[Records drawn from a dataset]
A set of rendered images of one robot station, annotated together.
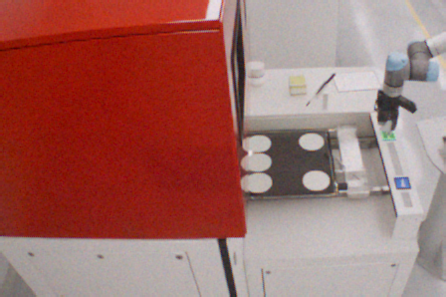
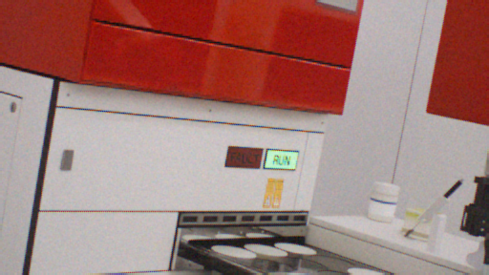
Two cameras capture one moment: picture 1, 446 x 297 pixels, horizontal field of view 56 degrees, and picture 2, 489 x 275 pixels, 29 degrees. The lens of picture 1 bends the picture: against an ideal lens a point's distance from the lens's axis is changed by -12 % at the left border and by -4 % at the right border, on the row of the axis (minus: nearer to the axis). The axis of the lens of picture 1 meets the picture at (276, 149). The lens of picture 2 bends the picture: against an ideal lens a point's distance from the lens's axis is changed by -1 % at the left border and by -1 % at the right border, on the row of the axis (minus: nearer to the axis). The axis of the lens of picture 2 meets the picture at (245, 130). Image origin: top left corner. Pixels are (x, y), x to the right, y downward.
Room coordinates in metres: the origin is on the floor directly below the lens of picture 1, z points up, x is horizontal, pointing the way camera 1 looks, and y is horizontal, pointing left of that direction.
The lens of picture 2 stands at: (-0.42, -1.29, 1.33)
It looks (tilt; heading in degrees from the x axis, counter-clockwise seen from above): 5 degrees down; 42
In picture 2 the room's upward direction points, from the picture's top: 10 degrees clockwise
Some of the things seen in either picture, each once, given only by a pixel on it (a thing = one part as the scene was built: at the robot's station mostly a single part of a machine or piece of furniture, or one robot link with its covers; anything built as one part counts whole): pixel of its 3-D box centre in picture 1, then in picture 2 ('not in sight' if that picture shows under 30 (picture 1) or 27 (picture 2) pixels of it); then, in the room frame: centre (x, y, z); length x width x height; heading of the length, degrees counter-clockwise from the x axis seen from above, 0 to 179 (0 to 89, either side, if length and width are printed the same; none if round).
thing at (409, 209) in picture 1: (391, 170); not in sight; (1.20, -0.45, 0.89); 0.55 x 0.09 x 0.14; 0
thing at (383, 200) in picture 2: (256, 74); (383, 201); (1.71, 0.08, 1.01); 0.07 x 0.07 x 0.10
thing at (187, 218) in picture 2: not in sight; (246, 218); (1.25, 0.13, 0.96); 0.44 x 0.01 x 0.02; 0
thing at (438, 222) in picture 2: (321, 95); (432, 221); (1.51, -0.20, 1.03); 0.06 x 0.04 x 0.13; 90
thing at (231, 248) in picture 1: (236, 177); (195, 190); (1.07, 0.14, 1.02); 0.82 x 0.03 x 0.40; 0
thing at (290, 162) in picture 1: (286, 161); (302, 264); (1.26, -0.04, 0.90); 0.34 x 0.34 x 0.01; 0
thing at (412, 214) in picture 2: (297, 86); (423, 224); (1.63, -0.10, 1.00); 0.07 x 0.07 x 0.07; 4
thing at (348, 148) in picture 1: (351, 161); not in sight; (1.28, -0.30, 0.87); 0.36 x 0.08 x 0.03; 0
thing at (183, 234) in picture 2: not in sight; (244, 245); (1.25, 0.12, 0.89); 0.44 x 0.02 x 0.10; 0

* EXERCISE
Your answer should hold every record above, printed exactly and free of pictures.

* OUTPUT
A set of rendered images of one robot station, annotated together.
Two cameras capture one moment: picture 1, 446 x 297 pixels, horizontal field of view 56 degrees, and picture 2, 489 x 275 pixels, 29 degrees. The lens of picture 1 bends the picture: against an ideal lens a point's distance from the lens's axis is changed by -12 % at the left border and by -4 % at the right border, on the row of the axis (minus: nearer to the axis). The axis of the lens of picture 1 meets the picture at (276, 149). The lens of picture 2 bends the picture: against an ideal lens a point's distance from the lens's axis is changed by -1 % at the left border and by -1 % at the right border, on the row of the axis (minus: nearer to the axis). The axis of the lens of picture 2 meets the picture at (245, 130). Image origin: top left corner. Pixels are (x, y), x to the right, y downward.
Room coordinates in metres: the origin is on the floor directly below the lens of picture 1, z points up, x is horizontal, pointing the way camera 1 looks, and y is horizontal, pointing left of that direction.
The lens of picture 2 stands at: (-0.42, -1.29, 1.33)
It looks (tilt; heading in degrees from the x axis, counter-clockwise seen from above): 5 degrees down; 42
In picture 2 the room's upward direction points, from the picture's top: 10 degrees clockwise
Some of the things seen in either picture, each once, given only by a pixel on it (a thing = one part as the scene was built: at the robot's station mostly a single part of a machine or piece of furniture, or one robot link with its covers; anything built as one part counts whole): pixel of its 3-D box centre in picture 1, then in picture 2 ('not in sight' if that picture shows under 30 (picture 1) or 27 (picture 2) pixels of it); then, in the room frame: centre (x, y, z); length x width x height; heading of the length, degrees counter-clockwise from the x axis seen from above, 0 to 179 (0 to 89, either side, if length and width are printed the same; none if round).
thing at (409, 209) in picture 1: (391, 170); not in sight; (1.20, -0.45, 0.89); 0.55 x 0.09 x 0.14; 0
thing at (383, 200) in picture 2: (256, 74); (383, 201); (1.71, 0.08, 1.01); 0.07 x 0.07 x 0.10
thing at (187, 218) in picture 2: not in sight; (246, 218); (1.25, 0.13, 0.96); 0.44 x 0.01 x 0.02; 0
thing at (438, 222) in picture 2: (321, 95); (432, 221); (1.51, -0.20, 1.03); 0.06 x 0.04 x 0.13; 90
thing at (231, 248) in picture 1: (236, 177); (195, 190); (1.07, 0.14, 1.02); 0.82 x 0.03 x 0.40; 0
thing at (290, 162) in picture 1: (286, 161); (302, 264); (1.26, -0.04, 0.90); 0.34 x 0.34 x 0.01; 0
thing at (412, 214) in picture 2: (297, 86); (423, 224); (1.63, -0.10, 1.00); 0.07 x 0.07 x 0.07; 4
thing at (348, 148) in picture 1: (351, 161); not in sight; (1.28, -0.30, 0.87); 0.36 x 0.08 x 0.03; 0
thing at (183, 234) in picture 2: not in sight; (244, 245); (1.25, 0.12, 0.89); 0.44 x 0.02 x 0.10; 0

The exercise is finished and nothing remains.